__What is required__
Once the line containing "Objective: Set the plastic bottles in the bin" is found in the entries below, restate it and each following line word for word, stopping after the line containing "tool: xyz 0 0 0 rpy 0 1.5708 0".

__Working data__

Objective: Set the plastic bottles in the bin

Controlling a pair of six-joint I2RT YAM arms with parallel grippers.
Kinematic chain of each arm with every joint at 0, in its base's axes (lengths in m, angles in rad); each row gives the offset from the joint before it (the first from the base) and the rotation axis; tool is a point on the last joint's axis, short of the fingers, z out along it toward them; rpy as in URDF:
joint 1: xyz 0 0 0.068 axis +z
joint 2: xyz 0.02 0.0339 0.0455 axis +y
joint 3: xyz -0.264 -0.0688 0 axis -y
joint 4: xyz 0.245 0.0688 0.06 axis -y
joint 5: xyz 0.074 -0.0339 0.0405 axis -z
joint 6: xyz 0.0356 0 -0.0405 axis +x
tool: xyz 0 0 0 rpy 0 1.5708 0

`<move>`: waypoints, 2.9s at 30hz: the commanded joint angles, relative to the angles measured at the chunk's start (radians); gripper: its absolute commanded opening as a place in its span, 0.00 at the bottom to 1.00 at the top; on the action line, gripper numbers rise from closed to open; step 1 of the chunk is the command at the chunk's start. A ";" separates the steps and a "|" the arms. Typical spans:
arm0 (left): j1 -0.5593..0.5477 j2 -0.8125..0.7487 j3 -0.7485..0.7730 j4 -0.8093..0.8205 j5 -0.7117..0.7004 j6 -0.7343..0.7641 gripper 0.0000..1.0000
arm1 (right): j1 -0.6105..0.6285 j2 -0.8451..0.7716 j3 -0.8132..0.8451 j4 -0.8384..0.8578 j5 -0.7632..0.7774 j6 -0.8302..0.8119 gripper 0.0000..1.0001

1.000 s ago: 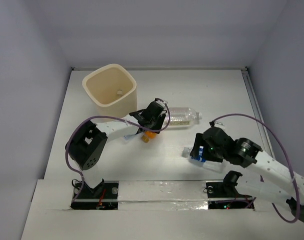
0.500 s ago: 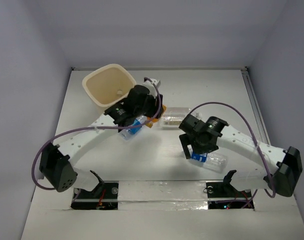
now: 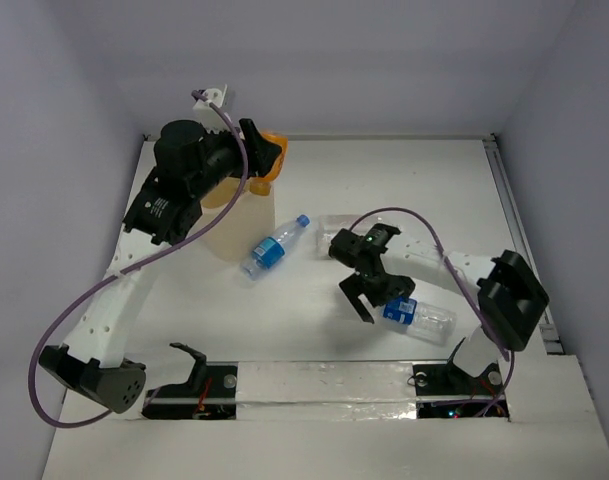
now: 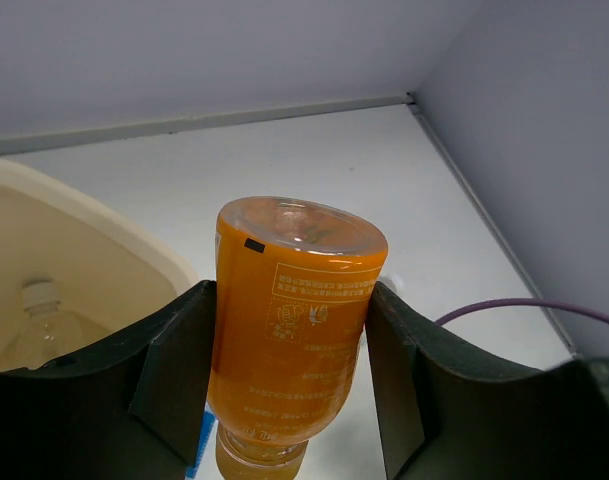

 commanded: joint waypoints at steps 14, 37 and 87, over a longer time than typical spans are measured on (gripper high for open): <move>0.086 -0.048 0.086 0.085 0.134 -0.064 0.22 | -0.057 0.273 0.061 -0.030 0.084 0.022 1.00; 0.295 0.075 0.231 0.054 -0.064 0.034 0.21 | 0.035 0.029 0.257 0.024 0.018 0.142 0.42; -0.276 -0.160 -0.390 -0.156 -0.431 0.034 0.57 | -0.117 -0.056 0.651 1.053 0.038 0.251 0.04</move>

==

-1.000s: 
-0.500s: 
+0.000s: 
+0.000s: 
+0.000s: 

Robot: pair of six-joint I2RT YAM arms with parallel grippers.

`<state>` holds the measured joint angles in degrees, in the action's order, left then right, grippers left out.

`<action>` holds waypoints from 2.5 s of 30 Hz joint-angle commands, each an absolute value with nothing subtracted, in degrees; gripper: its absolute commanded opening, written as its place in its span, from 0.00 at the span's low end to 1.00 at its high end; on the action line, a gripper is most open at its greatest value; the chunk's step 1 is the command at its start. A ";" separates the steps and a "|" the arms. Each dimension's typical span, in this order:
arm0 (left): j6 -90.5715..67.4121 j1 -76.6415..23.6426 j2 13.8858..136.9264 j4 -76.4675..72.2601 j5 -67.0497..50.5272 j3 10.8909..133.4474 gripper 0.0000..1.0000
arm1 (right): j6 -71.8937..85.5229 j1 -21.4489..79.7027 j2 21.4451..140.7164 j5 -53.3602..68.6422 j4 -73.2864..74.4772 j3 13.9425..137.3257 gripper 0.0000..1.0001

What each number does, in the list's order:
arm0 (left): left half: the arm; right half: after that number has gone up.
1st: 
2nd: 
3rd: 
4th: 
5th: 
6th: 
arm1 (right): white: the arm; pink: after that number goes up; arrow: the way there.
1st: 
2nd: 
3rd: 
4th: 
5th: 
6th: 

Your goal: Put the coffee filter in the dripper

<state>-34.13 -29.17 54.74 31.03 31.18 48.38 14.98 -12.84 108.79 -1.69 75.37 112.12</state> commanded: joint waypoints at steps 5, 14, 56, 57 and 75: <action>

__Response for this exercise__
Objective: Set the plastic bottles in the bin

Controlling a pair of six-joint I2RT YAM arms with parallel grippers.
Kinematic chain of each arm with every joint at 0, in its base's axes (lengths in m, angles in rad); each row gives the offset from the joint before it (the first from the base) and the rotation axis; tool is a point on the last joint's axis, short of the fingers, z out along it toward them; rpy as in URDF:
joint 1: xyz 0 0 0.068 axis +z
joint 2: xyz 0.02 0.0339 0.0455 axis +y
joint 3: xyz -0.264 -0.0688 0 axis -y
joint 4: xyz 0.245 0.0688 0.06 axis -y
joint 5: xyz 0.074 -0.0339 0.0405 axis -z
joint 6: xyz 0.0356 0 -0.0405 axis +x
tool: xyz 0 0 0 rpy 0 1.5708 0

No further output is needed for the exercise.